Below this line is the material. Write out only its lines from the one containing "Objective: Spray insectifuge" through the one containing "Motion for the", both kept, exactly.

•••••

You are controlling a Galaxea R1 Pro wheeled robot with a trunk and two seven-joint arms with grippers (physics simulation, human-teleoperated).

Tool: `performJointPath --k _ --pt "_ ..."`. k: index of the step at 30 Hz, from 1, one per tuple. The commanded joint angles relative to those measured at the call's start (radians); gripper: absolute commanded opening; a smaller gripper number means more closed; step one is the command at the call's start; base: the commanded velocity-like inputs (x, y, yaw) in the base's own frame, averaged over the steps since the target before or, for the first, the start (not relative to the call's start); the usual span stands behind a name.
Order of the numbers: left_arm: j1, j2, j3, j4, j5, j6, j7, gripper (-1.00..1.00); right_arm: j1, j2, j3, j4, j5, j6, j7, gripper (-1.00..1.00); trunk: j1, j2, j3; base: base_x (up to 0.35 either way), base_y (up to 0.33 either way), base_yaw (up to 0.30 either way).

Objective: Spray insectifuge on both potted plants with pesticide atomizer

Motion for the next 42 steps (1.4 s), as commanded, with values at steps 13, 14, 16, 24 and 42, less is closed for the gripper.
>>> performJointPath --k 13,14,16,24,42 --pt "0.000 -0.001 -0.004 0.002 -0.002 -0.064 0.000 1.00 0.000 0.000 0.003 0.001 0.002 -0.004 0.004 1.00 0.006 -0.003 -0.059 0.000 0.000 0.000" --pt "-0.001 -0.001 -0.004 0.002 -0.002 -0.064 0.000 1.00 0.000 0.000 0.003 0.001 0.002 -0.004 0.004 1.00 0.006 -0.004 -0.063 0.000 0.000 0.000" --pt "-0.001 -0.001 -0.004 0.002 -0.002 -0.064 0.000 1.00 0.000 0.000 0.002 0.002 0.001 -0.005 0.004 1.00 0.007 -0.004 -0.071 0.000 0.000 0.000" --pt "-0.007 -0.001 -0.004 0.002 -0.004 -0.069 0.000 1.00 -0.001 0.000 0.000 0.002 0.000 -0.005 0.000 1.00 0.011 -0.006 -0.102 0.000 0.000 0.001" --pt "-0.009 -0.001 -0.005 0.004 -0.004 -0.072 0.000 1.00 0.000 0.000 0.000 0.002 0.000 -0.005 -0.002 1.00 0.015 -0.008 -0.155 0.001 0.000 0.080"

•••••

### SOLUTION TO THE EXERCISE
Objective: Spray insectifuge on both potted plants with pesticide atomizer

Motion for the next 42 steps (1.4 s), as commanded, with values at steps 13, 14, 16, 24 and 42, less is closed for the gripper.

That finishes the exercise, with nothing more to add.